* [ACTION ITEM]:
Instruction for the data below: set down exactly the lines from the line with "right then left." to the line with "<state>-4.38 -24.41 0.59", inclusive, and no others.

'''

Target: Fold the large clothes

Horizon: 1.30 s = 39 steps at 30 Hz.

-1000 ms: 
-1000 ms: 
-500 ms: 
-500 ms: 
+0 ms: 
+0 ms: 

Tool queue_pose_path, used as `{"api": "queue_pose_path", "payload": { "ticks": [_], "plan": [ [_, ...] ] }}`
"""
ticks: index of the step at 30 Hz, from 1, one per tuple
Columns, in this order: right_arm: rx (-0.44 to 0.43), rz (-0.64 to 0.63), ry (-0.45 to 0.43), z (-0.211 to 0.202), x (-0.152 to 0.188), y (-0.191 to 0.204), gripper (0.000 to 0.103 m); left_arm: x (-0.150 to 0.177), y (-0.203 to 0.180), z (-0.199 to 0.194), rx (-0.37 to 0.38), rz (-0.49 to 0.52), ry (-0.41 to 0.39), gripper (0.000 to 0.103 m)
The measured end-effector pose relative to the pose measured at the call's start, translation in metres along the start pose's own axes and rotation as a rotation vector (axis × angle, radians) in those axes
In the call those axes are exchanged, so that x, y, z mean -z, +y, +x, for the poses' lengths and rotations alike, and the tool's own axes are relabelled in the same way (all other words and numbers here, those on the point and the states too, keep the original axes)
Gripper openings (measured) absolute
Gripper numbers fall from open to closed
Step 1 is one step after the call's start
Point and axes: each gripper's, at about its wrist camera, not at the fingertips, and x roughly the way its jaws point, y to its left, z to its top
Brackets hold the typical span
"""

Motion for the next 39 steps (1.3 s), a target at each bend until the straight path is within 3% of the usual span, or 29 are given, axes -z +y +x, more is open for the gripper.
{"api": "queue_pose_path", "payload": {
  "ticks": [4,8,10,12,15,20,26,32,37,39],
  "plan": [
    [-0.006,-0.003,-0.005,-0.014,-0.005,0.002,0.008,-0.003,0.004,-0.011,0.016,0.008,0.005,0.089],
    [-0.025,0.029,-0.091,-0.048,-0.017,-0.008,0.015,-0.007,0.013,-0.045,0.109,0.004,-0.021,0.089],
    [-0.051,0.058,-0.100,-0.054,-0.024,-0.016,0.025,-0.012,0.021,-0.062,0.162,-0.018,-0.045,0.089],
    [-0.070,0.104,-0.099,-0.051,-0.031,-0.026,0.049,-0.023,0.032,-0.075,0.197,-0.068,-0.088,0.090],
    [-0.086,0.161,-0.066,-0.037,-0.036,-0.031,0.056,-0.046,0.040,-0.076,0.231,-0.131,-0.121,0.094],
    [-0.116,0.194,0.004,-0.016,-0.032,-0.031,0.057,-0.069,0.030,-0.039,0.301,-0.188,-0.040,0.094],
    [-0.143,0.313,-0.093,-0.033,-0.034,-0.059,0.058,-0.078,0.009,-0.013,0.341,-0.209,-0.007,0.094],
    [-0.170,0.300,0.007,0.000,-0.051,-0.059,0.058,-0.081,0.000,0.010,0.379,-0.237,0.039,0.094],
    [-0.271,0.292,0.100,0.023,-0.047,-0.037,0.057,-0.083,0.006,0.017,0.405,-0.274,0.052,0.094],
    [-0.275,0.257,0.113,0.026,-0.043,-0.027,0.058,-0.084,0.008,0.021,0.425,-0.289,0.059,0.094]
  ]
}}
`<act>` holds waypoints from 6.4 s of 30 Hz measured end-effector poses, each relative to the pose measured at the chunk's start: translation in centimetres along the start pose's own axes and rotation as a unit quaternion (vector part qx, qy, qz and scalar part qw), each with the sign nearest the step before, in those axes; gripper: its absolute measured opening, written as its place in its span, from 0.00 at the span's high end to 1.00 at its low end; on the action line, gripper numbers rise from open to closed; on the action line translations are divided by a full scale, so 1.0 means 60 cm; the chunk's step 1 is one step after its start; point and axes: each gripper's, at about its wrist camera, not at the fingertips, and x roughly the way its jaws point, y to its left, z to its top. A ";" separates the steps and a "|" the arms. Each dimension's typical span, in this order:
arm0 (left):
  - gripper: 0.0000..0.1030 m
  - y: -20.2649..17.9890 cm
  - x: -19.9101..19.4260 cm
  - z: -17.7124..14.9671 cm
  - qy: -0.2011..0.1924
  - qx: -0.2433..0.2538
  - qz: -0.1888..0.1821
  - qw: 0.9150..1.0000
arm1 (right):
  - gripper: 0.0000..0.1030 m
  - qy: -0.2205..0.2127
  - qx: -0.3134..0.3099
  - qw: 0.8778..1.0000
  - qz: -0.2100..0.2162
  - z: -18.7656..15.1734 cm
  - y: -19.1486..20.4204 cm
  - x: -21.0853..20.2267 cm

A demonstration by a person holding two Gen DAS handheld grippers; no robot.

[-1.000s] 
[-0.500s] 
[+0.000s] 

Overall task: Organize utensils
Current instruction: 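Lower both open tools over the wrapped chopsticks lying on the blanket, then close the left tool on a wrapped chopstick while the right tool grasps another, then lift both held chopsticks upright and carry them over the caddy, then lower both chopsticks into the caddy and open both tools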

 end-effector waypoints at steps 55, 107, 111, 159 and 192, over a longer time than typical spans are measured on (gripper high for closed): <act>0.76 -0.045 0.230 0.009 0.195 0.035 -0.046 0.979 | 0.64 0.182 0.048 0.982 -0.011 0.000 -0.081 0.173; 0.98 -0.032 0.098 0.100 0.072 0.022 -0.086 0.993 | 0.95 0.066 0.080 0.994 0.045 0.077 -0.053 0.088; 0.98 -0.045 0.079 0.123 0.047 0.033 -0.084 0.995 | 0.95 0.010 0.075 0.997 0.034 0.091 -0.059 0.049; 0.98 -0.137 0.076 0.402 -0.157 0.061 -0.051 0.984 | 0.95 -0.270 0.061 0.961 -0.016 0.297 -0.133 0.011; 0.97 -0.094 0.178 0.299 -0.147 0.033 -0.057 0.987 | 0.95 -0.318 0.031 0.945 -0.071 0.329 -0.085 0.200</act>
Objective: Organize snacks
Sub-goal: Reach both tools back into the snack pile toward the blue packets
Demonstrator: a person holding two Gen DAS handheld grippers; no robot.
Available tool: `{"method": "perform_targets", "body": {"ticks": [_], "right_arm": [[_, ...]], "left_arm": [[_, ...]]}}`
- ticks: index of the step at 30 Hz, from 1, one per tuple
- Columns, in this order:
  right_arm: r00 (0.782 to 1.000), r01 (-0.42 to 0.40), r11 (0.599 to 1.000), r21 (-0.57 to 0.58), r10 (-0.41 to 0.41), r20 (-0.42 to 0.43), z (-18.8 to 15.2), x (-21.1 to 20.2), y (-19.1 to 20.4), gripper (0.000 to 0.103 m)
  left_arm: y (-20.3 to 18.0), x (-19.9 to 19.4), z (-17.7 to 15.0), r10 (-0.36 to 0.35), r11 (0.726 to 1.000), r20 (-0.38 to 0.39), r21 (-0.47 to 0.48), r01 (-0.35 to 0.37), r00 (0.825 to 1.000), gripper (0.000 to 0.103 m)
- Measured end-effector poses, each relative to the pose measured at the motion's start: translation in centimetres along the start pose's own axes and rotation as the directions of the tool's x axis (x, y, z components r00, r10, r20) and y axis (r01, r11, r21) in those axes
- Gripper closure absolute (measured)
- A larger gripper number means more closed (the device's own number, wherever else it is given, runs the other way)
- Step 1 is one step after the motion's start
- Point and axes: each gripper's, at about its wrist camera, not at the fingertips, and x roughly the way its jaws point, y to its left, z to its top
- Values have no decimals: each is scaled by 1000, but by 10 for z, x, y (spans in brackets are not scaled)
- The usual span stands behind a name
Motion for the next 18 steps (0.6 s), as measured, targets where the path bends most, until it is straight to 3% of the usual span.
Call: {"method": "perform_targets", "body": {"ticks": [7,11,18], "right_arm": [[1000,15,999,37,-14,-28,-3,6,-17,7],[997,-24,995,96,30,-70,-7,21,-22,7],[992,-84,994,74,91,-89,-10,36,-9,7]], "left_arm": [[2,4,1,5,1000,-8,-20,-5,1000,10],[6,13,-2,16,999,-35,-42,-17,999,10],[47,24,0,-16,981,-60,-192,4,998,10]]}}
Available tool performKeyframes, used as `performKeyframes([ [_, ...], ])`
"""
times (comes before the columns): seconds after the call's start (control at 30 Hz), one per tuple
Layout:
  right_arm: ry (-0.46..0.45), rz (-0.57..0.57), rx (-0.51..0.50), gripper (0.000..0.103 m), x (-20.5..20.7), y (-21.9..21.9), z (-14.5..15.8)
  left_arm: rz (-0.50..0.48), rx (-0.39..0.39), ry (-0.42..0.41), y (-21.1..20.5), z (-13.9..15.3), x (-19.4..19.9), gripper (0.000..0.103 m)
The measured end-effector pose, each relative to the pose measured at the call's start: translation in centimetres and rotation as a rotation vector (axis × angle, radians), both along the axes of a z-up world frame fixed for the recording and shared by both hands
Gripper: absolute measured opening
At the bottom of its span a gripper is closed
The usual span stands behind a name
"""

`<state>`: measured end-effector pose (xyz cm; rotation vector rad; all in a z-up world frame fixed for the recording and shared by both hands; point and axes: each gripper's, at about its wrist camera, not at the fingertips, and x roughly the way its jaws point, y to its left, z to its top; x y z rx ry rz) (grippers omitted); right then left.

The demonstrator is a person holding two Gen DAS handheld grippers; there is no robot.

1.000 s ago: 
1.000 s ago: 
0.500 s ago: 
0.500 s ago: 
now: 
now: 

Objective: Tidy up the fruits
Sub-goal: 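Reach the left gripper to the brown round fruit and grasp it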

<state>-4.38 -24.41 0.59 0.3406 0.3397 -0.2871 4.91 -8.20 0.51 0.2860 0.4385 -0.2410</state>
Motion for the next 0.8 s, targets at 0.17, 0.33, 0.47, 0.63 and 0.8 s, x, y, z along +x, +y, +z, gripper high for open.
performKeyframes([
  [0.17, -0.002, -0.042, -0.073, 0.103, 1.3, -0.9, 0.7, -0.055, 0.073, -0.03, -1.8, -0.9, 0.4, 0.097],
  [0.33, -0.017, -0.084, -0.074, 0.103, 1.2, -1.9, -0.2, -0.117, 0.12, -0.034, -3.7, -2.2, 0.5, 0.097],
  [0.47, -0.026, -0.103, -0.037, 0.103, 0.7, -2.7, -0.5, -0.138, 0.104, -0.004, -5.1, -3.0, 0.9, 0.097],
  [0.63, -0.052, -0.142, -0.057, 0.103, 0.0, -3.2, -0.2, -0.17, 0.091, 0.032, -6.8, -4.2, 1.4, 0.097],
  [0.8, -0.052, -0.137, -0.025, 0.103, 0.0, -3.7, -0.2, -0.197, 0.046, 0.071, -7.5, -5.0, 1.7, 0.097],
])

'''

* [ANSWER SPACE]:
`<state>`: measured end-effector pose (xyz cm; rotation vector rad; all in a z-up world frame fixed for the recording and shared by both hands; point and axes: each gripper's, at about its wrist camera, not at the fingertips, and x roughly the way its jaws point, y to its left, z to its top; x y z rx ry rz) (grippers omitted); right then left.

The demonstrator is a person holding two Gen DAS handheld grippers; there is no robot.

1.000 s ago: 
1.000 s ago: 
0.500 s ago: 
0.500 s ago: 
now: 
now: 

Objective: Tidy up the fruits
Sub-goal: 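Reach the left gripper to the brown round fruit and grasp it
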
<state>-4.38 -24.41 0.59 0.3406 0.3397 -0.2871 4.91 -8.20 0.51 0.2860 0.4385 -0.2410</state>

Here the work on this exercise is complete.